Ce sont des êtres vivants aux rapports intenses, qui réfléchissent et ressentent des émotions.

Par le traitement de l’architecture et du paysage, les peintures de Giotto sont remarquablement innovantes.

Giotto a transformé des récits bibliques en événements poignants où les personnages ont un caractère bien défini dans un environnement identifiable.

Cette représentation du baptême de Christ, évoque l’union entre le divin, Dieu représenté dans le ciel, et l’humain, Jésus immergé dans le Jourdain recevant le baptême de Jean-Baptiste.

Dieu de sa main désigne son fils indiquant qu’il lui remet le salut pour l’humanité. Jésus tend les mains vers Jean- Baptiste et les hommes présents au bord du fleuve.

Dans la peinture de Giotto, le divin s’exprime à travers les événements quotidiens de l’homme.

C’est l’époque où les franciscains et les dominicains cessent de prêcher en latin pour se rapprocher de la foi du peuple.

Giotto, dans la mouvance des mouvements intellectuels et religieux du XIVe, cherche dans sa peinture à mettre en avant la présence divine au cœur du monde.

Dans la chapelle, il y a 3 registres de peintures murales :
En haut, les vies des grands-parents et des parents du Christ
Au centre, son histoire terrestre
En bas la passion et les événements qui suivent sa mort
Le tableau du baptême du Christ est le numéro 23 dans la bande centrale.

L’unité du récit est assurée par la perspective bifocale qui ordonne la structure et unit les deux murs de la chapelle en un schéma coordonné de lignes diagonales. Le spectateur peut déchiffrer les scènes et comparer son point de vue à celui présenté sur les murs.

Sur chaque panneau, architecture et paysage s’étendent ensemble en profondeur, ce qui renforce la cohérence de l’œuvre.

 

Conclusion

Les personnages de Giotto expriment des sentiments profonds et occupent tout l’espace.

Les contemporains de Giotto respectent son talent. L’historien florentin Giovanni Villani rapporte que Giotto est « un maître de peinture, souverain en son temps, qui dessine toutes ses figures et leurs poses d’après nature ».

Sa renommée est telle que deux cents ans plus tard, Giorgio Vasari écrit « Il a rompu définitivement avec un style byzantin traditionnel pour donner vie à ce grand art qu’est la peinture telle que nous la connaissons aujourd’hui en introduisant le dessin d’après modèle réel, une pratique négligée depuis plus de deux cents ans ».

Chez ses successeurs :
Piero della Francesca Baptême du Christ – 1448-1450
Léonard de Vinci Baptême du Christ – 1472-1473
On retrouve l’éclairage venant du haut de la toile, les couleurs délicates et la figure du Christ au centre.
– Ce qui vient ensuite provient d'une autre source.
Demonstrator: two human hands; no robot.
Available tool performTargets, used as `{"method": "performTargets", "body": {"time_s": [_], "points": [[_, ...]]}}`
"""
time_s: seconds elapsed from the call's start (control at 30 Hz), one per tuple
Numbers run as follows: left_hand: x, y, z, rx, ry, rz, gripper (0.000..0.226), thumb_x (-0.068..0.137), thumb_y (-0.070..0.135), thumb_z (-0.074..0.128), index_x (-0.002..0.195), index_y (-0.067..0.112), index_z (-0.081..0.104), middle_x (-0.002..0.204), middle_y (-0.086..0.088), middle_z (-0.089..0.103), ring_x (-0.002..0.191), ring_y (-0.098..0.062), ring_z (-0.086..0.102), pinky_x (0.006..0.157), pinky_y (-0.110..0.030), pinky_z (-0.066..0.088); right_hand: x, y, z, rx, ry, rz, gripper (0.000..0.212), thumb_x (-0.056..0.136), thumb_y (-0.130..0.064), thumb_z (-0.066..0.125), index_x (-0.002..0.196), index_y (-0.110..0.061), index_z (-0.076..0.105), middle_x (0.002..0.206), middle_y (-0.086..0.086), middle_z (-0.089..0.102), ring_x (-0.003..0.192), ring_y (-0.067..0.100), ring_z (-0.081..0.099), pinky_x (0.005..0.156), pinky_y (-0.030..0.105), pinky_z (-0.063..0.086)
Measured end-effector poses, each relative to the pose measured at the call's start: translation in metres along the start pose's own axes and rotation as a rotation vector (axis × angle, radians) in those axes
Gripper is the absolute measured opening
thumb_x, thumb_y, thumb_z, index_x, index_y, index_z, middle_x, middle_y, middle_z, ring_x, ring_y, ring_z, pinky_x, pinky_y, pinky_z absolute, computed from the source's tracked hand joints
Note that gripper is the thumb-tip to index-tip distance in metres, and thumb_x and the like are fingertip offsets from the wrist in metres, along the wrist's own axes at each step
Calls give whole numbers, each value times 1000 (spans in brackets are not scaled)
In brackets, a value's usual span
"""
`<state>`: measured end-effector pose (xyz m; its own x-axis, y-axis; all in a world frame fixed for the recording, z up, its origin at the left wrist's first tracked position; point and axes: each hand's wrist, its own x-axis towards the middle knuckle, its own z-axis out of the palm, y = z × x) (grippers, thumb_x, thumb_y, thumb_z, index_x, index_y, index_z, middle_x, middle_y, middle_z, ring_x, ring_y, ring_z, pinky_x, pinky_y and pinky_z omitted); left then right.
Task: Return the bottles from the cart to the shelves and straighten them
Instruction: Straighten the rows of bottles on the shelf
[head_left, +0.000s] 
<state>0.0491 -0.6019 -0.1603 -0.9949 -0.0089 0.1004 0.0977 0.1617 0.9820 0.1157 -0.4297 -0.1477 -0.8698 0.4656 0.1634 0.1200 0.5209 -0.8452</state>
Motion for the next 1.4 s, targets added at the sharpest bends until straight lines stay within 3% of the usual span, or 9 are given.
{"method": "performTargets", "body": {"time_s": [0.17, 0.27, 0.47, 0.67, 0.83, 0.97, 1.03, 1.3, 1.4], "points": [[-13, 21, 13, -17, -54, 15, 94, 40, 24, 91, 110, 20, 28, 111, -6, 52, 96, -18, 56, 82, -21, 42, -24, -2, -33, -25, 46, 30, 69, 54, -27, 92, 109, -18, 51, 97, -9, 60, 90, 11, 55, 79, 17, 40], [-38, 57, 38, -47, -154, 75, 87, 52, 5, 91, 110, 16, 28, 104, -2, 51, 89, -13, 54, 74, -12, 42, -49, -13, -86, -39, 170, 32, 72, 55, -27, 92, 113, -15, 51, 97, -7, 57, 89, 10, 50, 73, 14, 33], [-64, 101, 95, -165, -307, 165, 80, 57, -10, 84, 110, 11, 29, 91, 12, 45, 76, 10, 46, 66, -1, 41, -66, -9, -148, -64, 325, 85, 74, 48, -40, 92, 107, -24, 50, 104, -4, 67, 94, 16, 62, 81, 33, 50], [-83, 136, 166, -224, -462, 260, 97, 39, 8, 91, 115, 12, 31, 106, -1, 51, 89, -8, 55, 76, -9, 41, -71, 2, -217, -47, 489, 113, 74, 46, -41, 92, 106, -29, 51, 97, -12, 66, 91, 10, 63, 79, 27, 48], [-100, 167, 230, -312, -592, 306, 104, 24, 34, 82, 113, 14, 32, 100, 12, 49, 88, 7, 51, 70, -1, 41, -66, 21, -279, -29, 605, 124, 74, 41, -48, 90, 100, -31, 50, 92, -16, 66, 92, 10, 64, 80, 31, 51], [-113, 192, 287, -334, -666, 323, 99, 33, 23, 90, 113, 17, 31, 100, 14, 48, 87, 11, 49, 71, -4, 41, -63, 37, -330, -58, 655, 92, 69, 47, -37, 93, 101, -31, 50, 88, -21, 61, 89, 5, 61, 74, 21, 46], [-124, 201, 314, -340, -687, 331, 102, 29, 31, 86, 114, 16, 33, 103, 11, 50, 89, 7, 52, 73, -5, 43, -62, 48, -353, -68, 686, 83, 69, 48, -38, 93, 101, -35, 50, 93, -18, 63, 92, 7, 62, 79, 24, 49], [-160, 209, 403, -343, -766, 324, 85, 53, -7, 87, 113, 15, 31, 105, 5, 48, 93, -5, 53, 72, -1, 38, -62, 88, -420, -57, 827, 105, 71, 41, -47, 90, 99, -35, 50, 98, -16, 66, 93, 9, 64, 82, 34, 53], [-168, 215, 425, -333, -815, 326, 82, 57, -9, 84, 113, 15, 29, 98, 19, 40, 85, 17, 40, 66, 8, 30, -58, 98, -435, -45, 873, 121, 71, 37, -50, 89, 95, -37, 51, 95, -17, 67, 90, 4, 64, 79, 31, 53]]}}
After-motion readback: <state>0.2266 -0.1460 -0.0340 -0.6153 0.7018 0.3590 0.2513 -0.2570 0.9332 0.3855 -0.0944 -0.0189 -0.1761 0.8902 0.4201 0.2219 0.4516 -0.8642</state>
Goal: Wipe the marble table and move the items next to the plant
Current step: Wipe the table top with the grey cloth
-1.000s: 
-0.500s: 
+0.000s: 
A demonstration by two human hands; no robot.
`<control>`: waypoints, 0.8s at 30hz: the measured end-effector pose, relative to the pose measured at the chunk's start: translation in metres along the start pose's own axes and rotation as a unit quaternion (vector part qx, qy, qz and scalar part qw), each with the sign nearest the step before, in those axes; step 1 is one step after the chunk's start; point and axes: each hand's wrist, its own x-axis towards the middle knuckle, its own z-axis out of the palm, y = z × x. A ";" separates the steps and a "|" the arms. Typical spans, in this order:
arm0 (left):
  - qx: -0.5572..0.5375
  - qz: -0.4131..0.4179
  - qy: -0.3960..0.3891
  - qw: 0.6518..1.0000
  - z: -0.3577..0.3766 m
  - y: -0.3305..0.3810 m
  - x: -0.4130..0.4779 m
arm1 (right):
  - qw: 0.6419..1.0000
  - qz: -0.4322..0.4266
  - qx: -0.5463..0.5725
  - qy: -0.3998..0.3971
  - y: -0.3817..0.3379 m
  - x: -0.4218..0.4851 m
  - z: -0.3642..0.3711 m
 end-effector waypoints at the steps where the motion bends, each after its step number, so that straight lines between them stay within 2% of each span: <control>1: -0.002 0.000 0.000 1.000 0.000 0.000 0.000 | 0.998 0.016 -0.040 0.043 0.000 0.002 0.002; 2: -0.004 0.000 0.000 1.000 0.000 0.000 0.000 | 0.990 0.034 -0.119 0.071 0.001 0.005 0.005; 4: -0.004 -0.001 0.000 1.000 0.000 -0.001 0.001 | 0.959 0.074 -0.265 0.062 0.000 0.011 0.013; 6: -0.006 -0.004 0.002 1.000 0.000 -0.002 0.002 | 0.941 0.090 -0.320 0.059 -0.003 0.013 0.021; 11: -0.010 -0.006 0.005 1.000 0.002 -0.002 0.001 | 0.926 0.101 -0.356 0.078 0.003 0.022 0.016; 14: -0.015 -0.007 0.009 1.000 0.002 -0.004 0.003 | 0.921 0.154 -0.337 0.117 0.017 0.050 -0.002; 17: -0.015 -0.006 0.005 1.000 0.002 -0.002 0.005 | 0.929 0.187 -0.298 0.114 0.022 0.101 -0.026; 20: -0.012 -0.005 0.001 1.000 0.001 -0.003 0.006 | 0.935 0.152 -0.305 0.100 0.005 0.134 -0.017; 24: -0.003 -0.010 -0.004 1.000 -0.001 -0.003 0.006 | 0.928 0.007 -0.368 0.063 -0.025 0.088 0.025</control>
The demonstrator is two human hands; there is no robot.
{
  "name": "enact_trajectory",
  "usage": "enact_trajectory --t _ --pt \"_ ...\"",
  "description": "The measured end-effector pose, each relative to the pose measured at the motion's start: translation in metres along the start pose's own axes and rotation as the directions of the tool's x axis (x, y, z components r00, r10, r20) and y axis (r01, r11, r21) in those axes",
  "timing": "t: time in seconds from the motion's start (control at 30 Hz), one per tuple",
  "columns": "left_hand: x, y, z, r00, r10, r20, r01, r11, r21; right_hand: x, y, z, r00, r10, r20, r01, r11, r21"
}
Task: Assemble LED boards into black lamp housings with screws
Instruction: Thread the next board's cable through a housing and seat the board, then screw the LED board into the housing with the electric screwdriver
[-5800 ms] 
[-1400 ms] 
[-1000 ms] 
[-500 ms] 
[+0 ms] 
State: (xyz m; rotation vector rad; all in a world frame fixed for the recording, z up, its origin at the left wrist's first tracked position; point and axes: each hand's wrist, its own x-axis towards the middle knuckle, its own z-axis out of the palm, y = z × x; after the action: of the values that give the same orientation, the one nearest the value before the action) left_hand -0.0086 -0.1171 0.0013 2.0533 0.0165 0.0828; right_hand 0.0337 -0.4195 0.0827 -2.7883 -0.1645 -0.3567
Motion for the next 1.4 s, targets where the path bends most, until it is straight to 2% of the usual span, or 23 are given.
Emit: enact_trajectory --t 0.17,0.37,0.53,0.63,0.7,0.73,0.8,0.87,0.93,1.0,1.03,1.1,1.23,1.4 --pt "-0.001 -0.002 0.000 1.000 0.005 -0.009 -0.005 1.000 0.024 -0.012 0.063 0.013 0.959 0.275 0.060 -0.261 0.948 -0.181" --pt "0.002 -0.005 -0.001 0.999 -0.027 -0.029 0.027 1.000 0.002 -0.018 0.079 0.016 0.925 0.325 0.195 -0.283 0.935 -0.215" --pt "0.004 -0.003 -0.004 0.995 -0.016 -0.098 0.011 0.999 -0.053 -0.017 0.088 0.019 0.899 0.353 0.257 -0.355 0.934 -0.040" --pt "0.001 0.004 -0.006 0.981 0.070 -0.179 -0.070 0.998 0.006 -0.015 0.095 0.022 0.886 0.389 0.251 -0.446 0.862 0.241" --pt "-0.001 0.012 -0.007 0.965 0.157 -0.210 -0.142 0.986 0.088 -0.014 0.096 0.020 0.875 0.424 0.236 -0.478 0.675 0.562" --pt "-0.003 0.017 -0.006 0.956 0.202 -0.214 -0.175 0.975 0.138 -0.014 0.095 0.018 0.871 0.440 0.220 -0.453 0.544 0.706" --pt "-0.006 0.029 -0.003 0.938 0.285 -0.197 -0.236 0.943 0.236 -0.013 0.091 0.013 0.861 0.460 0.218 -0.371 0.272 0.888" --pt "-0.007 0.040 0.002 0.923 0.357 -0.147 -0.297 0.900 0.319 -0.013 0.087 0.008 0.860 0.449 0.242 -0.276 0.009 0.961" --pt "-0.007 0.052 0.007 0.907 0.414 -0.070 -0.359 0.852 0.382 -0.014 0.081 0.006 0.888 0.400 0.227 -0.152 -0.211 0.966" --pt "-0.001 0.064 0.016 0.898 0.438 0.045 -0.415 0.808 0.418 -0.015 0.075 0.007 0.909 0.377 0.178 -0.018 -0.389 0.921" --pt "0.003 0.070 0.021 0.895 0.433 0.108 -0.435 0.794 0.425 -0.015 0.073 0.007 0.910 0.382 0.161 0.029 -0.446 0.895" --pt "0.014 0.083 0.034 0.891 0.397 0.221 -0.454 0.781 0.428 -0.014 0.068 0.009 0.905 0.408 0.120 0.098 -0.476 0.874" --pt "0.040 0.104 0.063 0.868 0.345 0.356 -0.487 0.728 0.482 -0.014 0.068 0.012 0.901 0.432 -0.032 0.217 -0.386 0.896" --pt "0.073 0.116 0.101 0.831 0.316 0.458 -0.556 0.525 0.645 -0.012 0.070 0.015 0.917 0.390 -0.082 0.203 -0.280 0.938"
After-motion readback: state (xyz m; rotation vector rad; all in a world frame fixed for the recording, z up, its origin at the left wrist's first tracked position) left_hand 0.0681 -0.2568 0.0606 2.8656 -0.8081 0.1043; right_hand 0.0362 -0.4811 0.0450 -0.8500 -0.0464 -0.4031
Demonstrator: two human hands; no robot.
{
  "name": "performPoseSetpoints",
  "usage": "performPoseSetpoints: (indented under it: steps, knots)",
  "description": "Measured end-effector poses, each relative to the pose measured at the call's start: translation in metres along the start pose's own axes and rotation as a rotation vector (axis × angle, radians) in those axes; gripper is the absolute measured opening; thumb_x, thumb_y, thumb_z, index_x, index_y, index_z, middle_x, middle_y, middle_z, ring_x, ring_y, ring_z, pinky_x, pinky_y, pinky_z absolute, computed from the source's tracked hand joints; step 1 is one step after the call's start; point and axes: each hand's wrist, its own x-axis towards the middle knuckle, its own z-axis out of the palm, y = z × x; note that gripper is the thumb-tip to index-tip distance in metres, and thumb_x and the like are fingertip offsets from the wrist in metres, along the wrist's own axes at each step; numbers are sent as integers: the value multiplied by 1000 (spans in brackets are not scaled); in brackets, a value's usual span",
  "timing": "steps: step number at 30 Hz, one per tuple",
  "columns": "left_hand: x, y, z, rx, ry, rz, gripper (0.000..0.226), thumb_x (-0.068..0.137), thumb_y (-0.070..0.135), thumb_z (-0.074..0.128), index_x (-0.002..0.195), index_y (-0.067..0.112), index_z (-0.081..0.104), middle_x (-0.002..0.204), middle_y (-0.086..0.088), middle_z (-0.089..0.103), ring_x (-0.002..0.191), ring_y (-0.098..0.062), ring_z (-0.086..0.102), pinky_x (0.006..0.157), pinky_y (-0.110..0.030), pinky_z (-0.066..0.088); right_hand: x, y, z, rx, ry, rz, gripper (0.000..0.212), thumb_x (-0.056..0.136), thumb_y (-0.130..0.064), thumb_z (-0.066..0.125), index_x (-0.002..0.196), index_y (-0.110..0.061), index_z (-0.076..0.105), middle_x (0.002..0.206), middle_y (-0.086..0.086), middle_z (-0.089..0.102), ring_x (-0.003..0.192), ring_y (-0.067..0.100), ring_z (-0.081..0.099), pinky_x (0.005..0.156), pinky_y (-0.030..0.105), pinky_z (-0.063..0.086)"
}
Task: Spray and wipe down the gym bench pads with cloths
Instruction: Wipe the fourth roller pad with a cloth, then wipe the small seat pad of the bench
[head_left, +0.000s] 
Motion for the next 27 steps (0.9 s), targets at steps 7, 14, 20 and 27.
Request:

C’est la sobriété de la nature, comme la dignité et la simplicité de ses personnages qui témoignent de l’art de Giotto, et qui en font un peintre virtuose à transmettre les émotions.

C’est en cela qui se distingue des chefs d’œuvre de l’art antique.

Ses fresques de la chapelle Scrovegni sont considérées comme l’œuvre de Giotto la plus significative.

Elles sont l’un des principaux chapitres de l’histoire de la peinture européenne.